The financial uncertainty unleashed by the COVID-19 pandemic, already weighing on many U.S. households, is beginning to haunt the Pentagon.
The defense industrial base is in reasonable shape amid the pandemic, according to military leaders, in part because of government assistance. However, the more than $2 trillion rescue package that eased the short-term financial worries of the public may leave military strategists with a long-term budget headache.
“The fiscal situation caused by additional deficit spending because of the COVID-19 situation will certainly pose future budgetary pressures on the department of defense,” Timothy Walton, a defense analyst at the Hudson Institute, told The Epoch Times. “The Department of Defense, historically, has been viewed as a relatively easy target to raid for discretionary spending cuts. It doesn’t mean it’s the most strategically sound approach, but it is a concern moving forward.”
Out With the Old
Defense Secretary Mark Esper last week acknowledged for the first time that the deficit from the pandemic stimulus package could affect that push.“So there is a concern there that may lead to smaller defense budgets in the future at the critical time we need to continue making this adjustment, where we look at China, then Russia, as our long-term strategic competitors.”
Esper has been stripping out legacy systems that don’t fit the priorities of the 2018 National Defense Strategy, which marked a clear pivot from counter-insurgency to face “great power competition” with Russia, and increasingly with China. The Pentagon has also been toying with more radical and controversial strategic ideas, such as reducing aircraft carrier numbers, mosaic warfare, and relying on more numerous unmanned systems.
“Frankly, my inclination is not to risk any in the modernization programs; it’s to go back and pull out more of the legacy programs,” Esper said. “We need to move away from legacy [programs], and we need to invest those dollars into the future. We have a lot of legacy programs out there right now. I could pick dozens out from all branches of the services. So that is where I would start,” he said.
‘Self-Fulfilling Prophecy’
But Frederico Bartels, a senior defense budget analyst at the Heritage Foundation, says that forecasts of a lowered budget are in danger of being “almost like a self-fulfilling prophecy.”“You don’t see anyone in Congress right now talking about reducing defense spending,” Bartels told The Epoch Times. “You see [Chair of the House Armed Services Committee] Adam Smith talking about how there shouldn’t be any increases, but even he himself is not talking about any decreases.”
Smith (D-Wash.) suggested the entire federal budget will need to be reexamined.
Like other analysts, Bartels notes that any impact is unlikely to be felt for the next two years or so—long after the November election.
“A lot of this hinges on what are the budgetary themes that come up in the election, how are candidates talking about it.”
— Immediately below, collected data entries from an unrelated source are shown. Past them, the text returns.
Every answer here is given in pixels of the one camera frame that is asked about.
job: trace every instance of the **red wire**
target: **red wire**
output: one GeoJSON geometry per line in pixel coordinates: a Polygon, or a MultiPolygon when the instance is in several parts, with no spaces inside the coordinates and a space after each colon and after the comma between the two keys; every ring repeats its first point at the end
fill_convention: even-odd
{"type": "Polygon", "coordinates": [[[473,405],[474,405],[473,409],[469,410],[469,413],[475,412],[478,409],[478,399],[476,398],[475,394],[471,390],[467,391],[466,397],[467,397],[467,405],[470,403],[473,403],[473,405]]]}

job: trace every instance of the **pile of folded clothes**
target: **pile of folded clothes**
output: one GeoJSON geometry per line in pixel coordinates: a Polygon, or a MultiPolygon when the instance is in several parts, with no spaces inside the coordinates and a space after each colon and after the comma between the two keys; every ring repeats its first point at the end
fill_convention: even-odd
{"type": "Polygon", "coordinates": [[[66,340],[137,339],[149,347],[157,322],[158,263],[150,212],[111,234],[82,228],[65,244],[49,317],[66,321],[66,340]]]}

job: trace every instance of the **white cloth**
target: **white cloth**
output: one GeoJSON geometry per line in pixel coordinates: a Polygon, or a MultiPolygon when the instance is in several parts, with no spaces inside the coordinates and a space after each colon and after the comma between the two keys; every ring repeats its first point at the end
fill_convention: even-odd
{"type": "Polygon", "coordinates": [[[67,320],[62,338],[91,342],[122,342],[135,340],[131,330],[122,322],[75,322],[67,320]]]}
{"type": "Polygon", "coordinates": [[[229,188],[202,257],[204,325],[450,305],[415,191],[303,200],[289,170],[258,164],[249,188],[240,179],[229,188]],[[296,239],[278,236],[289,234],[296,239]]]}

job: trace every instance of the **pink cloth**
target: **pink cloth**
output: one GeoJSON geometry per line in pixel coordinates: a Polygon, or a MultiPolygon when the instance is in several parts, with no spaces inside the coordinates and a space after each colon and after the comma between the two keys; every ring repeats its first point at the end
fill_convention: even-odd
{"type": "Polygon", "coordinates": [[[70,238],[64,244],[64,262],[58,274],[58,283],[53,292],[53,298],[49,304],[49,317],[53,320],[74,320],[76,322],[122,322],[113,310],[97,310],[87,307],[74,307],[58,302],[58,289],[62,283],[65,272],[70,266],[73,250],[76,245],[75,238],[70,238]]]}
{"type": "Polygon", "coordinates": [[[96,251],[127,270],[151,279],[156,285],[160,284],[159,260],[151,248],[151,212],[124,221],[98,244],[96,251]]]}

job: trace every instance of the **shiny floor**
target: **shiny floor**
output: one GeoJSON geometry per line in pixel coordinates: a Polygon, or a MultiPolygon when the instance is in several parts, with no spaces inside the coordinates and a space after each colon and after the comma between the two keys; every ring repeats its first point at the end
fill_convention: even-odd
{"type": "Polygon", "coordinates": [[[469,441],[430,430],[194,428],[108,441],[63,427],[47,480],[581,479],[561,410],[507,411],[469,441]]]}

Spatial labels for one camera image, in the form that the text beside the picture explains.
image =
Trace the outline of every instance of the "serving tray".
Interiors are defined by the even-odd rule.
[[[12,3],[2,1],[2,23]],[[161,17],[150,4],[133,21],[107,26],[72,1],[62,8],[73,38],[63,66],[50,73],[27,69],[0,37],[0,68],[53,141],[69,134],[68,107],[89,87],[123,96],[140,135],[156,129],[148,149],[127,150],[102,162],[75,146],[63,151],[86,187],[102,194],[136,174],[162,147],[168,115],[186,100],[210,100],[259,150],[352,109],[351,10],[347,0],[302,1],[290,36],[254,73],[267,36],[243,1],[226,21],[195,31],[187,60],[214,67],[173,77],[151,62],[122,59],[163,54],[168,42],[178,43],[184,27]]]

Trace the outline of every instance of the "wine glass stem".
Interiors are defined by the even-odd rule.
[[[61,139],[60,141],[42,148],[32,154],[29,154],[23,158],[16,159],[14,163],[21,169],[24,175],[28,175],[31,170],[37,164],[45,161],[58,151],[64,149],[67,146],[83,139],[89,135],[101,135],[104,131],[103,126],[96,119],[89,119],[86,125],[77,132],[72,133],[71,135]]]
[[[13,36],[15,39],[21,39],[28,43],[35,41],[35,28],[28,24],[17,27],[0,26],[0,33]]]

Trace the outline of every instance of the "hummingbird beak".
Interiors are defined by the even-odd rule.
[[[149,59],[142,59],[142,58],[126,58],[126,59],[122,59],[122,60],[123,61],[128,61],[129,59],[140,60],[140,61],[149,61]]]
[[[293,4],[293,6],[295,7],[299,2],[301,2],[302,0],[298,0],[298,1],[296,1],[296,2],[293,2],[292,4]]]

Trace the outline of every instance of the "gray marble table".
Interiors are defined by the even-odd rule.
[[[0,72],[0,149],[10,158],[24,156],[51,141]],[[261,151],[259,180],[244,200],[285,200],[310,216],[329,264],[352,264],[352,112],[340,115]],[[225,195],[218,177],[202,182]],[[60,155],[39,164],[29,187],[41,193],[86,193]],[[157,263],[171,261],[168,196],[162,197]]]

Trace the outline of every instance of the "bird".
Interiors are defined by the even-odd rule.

Bartels says that there were already a lot of unknowns for the fiscal year 2022 budget because that’s when a 2011 cap on discretionary spending expires.
“You are going to have already very different budgetary dynamics in Congress. You throw the pandemic on top of that, there is no way for you to know that necessarily there will be a constituency to drive down the defense budget, or even a constituency to drive up entitlements.”
But other analysts say there is a historic pattern.
Harrison believes that the current budget already falls short of what is needed to carry out the goals of the national defense strategy.
Walton says that if the budget does drop, the national defense strategy might need an overhaul.
“The national defense strategy explicitly assumes budgetary levels consistent with more or less what’s been funded throughout the first years of the Trump administration,” he says. “If budgets drop below those levels in the future, I think it would either require a reexamination and a creation of a new national defense strategy.”
That could mean changes to plans for force composition, or changing strategic priorities.
“I think it’s going to push some major strategic choices to be made,” he says.
Austerity Breeds Innovation?
Military spending (and cuts) can be seen in three categories: readiness (the number of troops and equipment ready to fight), capability (modernization, research and development, and training), and capacity.Walton thinks that if the administration follows its prior form, cuts would likely come in capacity, “reducing the rate at which new things are bought.”
That will limit the fruits of current modernization plans. For example, he says, the Army has invested heavily in a long-range hypersonic missile that should be ready in three years’ time.
“But they‘ll be very expensive, both to stand up the units and to buy those actual missiles for them. If we are in a situation where there are reduced budgets, they’ll likely need to cut infantry to buy missiles.”
The Army has run an efficiency process they called “night court” for the past couple of years.
“They’ve come to the point where they’ve already made all the tough cuts,” says Walton. “They’ve cut lots of things.” If the budget drops further, he says, the next choice will likely be between its key modernization programs and cuts to brigade teams.
“Some analysts contend that fiscal austerity breeds innovation,” he says. The example that is often given, he says, are the military innovations spawned during the austerity of the interwar years, including the invention of the aircraft carrier.
“I don’t buy into that necessarily. I think it sometimes forces choices—but less money tends to mean less money to be able to do things.”